The answer should consist of each line below that contains the word "apart".
++++ EXERCISE MATERIAL
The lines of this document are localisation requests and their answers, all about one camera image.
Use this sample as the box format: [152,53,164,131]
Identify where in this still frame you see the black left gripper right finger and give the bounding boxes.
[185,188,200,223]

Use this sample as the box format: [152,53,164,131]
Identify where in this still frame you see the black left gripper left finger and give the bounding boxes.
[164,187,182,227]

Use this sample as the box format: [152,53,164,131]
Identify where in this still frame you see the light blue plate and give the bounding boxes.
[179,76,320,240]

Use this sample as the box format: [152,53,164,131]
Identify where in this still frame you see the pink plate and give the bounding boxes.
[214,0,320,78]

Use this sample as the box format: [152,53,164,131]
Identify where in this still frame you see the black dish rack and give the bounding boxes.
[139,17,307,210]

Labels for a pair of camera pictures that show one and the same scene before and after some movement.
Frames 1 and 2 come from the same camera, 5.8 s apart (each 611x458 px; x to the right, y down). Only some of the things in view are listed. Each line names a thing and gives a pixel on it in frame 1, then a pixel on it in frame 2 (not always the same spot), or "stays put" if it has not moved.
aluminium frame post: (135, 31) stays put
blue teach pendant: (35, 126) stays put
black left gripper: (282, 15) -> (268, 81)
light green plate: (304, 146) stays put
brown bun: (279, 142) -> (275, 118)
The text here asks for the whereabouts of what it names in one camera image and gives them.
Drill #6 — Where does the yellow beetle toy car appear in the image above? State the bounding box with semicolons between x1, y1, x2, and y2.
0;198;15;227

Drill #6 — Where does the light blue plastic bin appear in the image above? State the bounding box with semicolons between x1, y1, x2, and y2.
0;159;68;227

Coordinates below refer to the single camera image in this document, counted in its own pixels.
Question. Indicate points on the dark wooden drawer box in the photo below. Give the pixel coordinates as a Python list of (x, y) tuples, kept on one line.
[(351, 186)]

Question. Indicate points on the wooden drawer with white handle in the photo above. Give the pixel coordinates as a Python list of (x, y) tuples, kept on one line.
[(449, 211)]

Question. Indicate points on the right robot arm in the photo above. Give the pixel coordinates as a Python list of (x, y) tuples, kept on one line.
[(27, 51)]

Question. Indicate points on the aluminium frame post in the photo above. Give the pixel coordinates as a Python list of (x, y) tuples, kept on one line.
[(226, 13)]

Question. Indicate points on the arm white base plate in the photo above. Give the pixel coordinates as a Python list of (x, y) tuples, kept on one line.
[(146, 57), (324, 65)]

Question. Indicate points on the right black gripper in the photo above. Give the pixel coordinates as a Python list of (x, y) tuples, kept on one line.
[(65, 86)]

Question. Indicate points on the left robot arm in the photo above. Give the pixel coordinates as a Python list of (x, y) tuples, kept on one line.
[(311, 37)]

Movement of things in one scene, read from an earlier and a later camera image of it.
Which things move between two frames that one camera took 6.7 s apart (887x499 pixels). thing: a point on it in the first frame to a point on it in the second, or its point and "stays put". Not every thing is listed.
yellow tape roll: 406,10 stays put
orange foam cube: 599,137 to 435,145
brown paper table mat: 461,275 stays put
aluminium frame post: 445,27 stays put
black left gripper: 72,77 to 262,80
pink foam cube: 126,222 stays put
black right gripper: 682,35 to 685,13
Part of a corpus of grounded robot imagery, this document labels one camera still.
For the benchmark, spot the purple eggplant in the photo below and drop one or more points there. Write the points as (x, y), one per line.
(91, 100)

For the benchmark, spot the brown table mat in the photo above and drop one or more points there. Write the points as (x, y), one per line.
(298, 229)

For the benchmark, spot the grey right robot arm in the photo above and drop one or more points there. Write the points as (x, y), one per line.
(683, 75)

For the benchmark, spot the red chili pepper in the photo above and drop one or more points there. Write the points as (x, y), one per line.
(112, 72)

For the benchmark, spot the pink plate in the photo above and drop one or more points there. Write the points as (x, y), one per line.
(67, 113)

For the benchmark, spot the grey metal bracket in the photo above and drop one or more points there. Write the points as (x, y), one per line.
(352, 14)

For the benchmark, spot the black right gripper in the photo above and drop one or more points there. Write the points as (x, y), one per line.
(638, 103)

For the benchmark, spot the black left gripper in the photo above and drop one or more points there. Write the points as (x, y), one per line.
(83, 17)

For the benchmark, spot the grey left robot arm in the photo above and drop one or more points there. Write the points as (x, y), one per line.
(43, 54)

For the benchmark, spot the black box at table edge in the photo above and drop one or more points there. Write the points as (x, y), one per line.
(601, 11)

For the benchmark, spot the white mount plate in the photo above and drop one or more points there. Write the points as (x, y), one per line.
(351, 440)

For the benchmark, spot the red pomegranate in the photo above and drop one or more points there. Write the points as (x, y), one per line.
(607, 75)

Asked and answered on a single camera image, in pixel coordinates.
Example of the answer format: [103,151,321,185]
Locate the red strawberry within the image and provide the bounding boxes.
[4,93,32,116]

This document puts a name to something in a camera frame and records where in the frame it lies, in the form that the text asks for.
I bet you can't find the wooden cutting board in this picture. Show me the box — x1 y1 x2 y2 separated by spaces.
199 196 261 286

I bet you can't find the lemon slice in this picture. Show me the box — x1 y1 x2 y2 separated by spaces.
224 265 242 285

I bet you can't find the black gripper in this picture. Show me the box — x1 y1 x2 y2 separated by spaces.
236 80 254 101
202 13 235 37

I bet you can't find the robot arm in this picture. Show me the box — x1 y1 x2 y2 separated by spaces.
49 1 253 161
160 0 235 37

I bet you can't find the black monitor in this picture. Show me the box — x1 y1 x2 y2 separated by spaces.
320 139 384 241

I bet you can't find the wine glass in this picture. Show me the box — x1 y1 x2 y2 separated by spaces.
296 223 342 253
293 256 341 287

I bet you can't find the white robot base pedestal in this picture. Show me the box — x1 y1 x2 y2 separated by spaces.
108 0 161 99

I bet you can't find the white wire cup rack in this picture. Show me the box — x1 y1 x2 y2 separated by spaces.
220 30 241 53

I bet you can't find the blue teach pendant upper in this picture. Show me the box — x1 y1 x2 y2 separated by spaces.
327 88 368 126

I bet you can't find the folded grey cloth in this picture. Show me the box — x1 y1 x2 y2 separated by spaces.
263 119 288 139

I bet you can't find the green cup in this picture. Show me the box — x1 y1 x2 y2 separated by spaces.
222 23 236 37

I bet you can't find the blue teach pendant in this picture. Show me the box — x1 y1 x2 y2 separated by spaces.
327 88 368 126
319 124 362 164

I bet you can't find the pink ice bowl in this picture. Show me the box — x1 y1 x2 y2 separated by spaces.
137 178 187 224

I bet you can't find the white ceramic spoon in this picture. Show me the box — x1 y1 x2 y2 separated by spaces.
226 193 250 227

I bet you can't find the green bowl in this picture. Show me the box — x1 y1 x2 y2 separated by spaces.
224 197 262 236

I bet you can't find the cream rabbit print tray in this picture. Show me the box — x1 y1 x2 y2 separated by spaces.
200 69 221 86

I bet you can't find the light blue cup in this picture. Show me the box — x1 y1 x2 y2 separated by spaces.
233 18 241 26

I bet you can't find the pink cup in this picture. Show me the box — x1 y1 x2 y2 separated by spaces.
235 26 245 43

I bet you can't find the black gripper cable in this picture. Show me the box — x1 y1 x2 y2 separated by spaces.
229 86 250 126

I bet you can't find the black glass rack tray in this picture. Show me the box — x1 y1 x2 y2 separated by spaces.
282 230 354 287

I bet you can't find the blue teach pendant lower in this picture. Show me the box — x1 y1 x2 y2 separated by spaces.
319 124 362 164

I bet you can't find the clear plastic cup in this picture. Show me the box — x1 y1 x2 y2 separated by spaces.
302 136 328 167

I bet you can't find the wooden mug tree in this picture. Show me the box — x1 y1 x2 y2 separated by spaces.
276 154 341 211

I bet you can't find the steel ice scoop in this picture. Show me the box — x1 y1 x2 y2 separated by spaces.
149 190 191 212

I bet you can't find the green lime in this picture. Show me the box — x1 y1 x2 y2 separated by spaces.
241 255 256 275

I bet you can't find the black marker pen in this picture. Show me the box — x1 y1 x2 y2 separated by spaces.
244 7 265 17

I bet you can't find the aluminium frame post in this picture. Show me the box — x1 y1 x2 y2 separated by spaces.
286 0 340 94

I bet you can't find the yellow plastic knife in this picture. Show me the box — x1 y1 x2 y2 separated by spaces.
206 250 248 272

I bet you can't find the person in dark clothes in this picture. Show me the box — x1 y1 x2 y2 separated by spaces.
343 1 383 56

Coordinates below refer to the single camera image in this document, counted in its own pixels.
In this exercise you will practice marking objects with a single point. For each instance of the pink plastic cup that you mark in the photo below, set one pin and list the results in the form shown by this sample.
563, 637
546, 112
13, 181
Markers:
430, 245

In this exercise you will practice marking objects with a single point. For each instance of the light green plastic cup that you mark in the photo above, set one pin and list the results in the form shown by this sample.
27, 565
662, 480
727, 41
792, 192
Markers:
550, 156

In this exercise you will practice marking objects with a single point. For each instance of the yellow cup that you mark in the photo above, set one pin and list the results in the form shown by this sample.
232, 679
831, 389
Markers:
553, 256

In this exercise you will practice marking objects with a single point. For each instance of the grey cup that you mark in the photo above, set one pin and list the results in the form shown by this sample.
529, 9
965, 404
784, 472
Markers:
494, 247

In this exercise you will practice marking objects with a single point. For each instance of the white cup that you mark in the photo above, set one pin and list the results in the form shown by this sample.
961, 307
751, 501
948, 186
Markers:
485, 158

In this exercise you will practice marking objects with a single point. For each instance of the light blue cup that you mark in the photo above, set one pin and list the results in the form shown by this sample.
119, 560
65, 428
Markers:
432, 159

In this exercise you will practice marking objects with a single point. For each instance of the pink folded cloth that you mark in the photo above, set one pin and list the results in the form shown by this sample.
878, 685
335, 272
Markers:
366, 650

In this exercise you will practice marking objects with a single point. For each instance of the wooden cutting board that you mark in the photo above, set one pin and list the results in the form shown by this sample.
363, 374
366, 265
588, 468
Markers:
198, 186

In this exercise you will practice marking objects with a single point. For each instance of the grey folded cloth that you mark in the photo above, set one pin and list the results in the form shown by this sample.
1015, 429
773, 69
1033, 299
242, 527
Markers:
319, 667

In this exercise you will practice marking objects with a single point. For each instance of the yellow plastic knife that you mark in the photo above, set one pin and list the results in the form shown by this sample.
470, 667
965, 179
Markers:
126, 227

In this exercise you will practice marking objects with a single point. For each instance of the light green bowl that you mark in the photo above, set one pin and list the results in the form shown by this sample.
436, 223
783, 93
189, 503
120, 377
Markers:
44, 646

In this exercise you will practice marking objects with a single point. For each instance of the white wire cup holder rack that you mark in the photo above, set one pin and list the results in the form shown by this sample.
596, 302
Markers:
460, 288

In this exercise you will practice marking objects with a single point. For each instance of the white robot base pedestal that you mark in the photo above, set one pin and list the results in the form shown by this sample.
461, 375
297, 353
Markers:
++++++++
> WRITTEN ANSWER
Frames 1 and 2 come from the same camera, 5.8 s apart (each 611x458 px; x to the right, y down). Only some of the things in view are listed. Each line names a thing and gives a pixel on it in frame 1, then a pixel on it in frame 2 (not always the same spot), or "stays put" if it has not moved.
Which things move between two frames that one camera took 6.7 s apart (887x499 pixels). thing: a point on it in the first frame to a point on it in the second, or its point and "stays put". Not every thing is listed.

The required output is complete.